New Ports of the Week #27 (July 6)

Contributed by jason on from the record-yourself-smashing-salted-dates dept.

There are 6 new ports for the week of June 30 to July 6:

Some ports had updates that users should be aware of.

Ports are listed in the order they were committed to the tree:

  • misc/dates
    • Dates is a small, lightweight calendar, featuring an innovative, unified, zooming view and is designed primarily for use on hand-held devices.
  • productivity/tasks
    • Tasks is a simple To Do list application that eschews complicated features for a lean interface and functionality that just does the right thing. It has a simple interface with little cruft around the list of tasks.
  • multimedia/recordmydesktop
    • Recordmydesktop is a desktop session recorder that attempts to be easy to use, yet also effective at its primary task. It produces a file (default out.ogg) that contains a video and audio recording of a desktop session. The default behavior of recording is to mark areas that have changed and update the frame. This port includes the Gtk version of Recordmydesktop.
  • security/p5-Crypt-SaltedHash
    • Crypt::SaltedHash is an object-oriented interface to create salted (or seeded) hashes of clear text data. The original formalization of this concept comes from RFC-3112 and is extended by the use of different digital agorithms.
  • devel/acpica
    • The ACPI Component Architecture (ACPICA) project provides an operating system (OS)-independent reference implementation of the Advanced Configuration and Power Interface Specification (ACPI).
  • games/csmash
    • Cannon Smash is a 3D table tennis game. The goal of the project is to provide a computer game rendition of table tennis that allows the use of various strategies available in the real game.

Port update notes:

  • net/nagios:
    Update to nagios 3.0.3, includes segfault bugfixes against 3.0.2.
  • mail/smtp-vilter:
    Fix a possible crash in the attachment filter.
  • x11/gnome/metacity:
    Import a patch from GNOME bugzilla that fixes the vertical maximisation problem.
  • net/net-snmp:
    Disable the kmem-related code, which is not 64-bit clean and causes problems on i386. This disables some useful MIBs, but until net-snmp can be fixed to use a better source for its information, it's needed. Some details are under "64bit nlist" on the net-snmp wiki page and in the various INSTALL.* files in the distribution.
  • audio/libsamplerate:
    Updated to libsamplerate-0.1.4 to fix a "segfault when downsampling by an extremely small ratio".
  • security/hatchet:
    Update to 0.9.1, fixes the epoch value stored in the database and column sorting in the CGI.
  • x11/xfe:
    Small update to version 1.19.1. This release fixes some minor bugs and annoyances.
  • www/opera:
    Update to 9.51, which includes various stability and security fixes. Most notably it fixed an issue where <canvas> functions could reveal data from random places in memory.
  • net/pidgin:
    Update to pidgin-2.4.3. This fixes ICQ logins, crashes due to invalid Jabber id's, and various memory leaks.
  • www/mozilla-firefox:
    Security update to mozilla-firefox-2.0.0.15, fixes MFSA 2008-33, MFSA 2008-32, MFSA 2008-31, MFSA 2008-30, MFSA 2008-29, MFSA 2008-28, MFSA 2008-27, MFSA 2008-25, MFSA 2008-24, MFSA 2008-23, MFSA 2008-22, and MFSA 2008-21.
  • www/seamonkey:
    Security update to seamonkey-1.1.10 Similar to mozilla-firefox update mentioned above.
  • devel/pcre:
    Roll in a change from Gentoo Linux that fixes a heap-based buffer overflow (CVE-2008-2371).

(Comments are closed)


Comments
  1. By Matthew Dempsky (2001:470:805a:1:21b:63ff:feca:36df) on

    Isn't that six new ports, not five? :-)

    Comments
    1. By jason (jason) on http://www.dixongroup.net/

      > Isn't that six new ports, not five? :-)

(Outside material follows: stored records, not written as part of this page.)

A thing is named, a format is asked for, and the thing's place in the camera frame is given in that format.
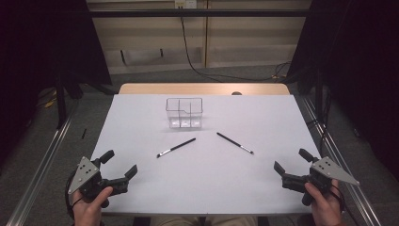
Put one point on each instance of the black makeup brush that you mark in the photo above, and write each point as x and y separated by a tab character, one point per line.
233	142
177	147

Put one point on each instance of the person's right hand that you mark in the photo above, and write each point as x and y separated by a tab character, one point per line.
326	208

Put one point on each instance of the black curtain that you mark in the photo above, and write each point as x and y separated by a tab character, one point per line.
37	47
360	62

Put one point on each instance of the aluminium rail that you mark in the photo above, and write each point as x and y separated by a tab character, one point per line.
337	157
40	175

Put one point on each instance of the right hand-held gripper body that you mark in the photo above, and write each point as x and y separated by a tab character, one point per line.
332	171

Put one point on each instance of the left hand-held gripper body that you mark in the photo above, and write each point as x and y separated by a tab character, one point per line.
84	172

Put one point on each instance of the small black floor item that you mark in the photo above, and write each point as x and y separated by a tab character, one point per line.
83	133

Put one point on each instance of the dark table grommet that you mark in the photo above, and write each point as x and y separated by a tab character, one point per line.
236	93

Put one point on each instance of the black metal stand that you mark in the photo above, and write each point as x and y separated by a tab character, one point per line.
319	94
60	100

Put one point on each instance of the white wall outlet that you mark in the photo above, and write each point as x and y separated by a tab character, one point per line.
185	3

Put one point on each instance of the white board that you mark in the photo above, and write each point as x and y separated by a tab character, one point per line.
204	182

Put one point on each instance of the black horizontal bar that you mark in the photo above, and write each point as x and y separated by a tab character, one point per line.
194	13

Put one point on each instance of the person's left hand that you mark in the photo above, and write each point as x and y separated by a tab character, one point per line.
87	212

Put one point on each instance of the clear plastic organizer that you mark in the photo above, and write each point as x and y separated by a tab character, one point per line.
184	121

      Only if you count from one. Any seasoned OpenBSD user knows you always count from zero. For the sake of unity, I'll adapt to your enumeration style. ;)

      P.S. Thanks for catching that, fixed!

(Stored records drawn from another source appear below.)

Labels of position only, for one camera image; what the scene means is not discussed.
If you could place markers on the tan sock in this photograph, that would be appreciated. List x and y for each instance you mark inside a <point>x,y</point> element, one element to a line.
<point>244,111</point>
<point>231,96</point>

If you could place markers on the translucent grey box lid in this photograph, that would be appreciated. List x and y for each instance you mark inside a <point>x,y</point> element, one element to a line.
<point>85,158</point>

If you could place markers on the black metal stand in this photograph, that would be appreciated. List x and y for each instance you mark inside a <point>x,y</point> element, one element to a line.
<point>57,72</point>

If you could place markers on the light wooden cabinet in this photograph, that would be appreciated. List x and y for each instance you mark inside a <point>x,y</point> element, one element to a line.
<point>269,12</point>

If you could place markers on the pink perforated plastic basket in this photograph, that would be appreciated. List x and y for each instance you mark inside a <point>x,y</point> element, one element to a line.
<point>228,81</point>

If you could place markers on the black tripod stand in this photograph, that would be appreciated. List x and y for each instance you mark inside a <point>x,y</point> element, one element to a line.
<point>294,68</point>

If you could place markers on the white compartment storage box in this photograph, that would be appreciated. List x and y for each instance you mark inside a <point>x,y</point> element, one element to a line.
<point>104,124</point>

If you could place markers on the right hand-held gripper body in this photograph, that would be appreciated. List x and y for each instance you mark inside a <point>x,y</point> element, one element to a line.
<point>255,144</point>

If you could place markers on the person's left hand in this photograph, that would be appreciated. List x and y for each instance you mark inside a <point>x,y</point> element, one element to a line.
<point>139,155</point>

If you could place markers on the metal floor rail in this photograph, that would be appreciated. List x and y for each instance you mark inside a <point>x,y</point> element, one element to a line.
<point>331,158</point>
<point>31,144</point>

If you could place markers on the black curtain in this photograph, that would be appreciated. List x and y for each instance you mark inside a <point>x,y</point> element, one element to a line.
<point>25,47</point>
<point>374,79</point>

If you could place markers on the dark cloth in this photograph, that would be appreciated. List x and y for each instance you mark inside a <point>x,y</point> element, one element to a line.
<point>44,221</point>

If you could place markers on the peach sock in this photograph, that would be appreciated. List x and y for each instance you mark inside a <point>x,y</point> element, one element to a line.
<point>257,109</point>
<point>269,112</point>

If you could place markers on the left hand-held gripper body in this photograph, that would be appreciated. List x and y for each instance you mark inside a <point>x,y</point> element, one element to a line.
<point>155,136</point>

  2. By Anonymous Coward (170.35.208.20) on

    Anybody know if they plan on including firefox 3 with the 4.4 release?

    Comments
    1. By Anonymous Coward (68.110.243.69) on

      > Anybody know if they plan on including firefox 3 with the 4.4 release?

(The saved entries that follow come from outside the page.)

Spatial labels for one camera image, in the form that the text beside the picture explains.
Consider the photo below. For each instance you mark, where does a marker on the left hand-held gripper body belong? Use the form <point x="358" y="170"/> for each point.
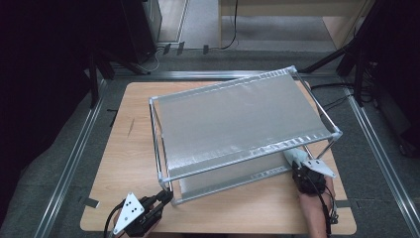
<point x="130" y="213"/>

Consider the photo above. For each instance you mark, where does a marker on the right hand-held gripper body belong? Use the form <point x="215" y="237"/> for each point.
<point x="310" y="181"/>

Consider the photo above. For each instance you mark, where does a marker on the light blue cloth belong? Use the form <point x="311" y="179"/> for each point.
<point x="295" y="155"/>

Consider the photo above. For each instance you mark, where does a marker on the silver metal-frame shelf rack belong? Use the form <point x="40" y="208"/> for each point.
<point x="237" y="115"/>

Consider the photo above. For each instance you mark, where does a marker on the person's left hand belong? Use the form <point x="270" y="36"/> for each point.
<point x="118" y="219"/>

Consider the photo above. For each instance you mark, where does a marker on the person's right hand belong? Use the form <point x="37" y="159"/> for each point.
<point x="313" y="199"/>

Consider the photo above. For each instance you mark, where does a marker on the grey table tape mark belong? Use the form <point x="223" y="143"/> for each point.
<point x="91" y="202"/>
<point x="344" y="203"/>

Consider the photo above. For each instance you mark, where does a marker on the black tripod stand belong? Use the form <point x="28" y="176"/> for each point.
<point x="94" y="82"/>
<point x="325" y="59"/>

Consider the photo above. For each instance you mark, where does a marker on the black floor tape piece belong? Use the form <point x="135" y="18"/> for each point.
<point x="167" y="49"/>
<point x="180" y="48"/>
<point x="205" y="49"/>

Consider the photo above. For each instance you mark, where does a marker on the black curtain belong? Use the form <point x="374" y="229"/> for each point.
<point x="39" y="82"/>

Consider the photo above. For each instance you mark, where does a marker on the black computer tower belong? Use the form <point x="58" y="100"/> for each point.
<point x="142" y="29"/>

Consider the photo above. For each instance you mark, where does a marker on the beige wooden desk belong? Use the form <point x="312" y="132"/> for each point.
<point x="280" y="10"/>

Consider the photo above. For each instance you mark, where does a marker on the aluminium floor rail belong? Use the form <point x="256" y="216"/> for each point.
<point x="71" y="162"/>
<point x="371" y="142"/>

      So at some point, the tree locks (except for 'high priority' changes, which usually include significant crashing / security issues). That fact is usually posted on undeadly. If firefox 3 goes in before the ports tree locks, we have it, otherwise, no.

      Honestly, I'd guess no. The code tree has already locked, and since they just included an updated for firefox 2, it is likely that the effort has been to get that updated and not to get firefox 3 done. I want the update, too, but I'd rather wait until 4.5 so that it is done right than have it shoehorned in.

      Comments
      1. By Brad (206.51.28.2) brad at comstyle dot com on

        > The code tree has already locked

        The src tree is not even close to being locked.

        Comments
        1. By Anonymous Coward (68.110.243.69) on

          -- > The src tree is not even close to being locked.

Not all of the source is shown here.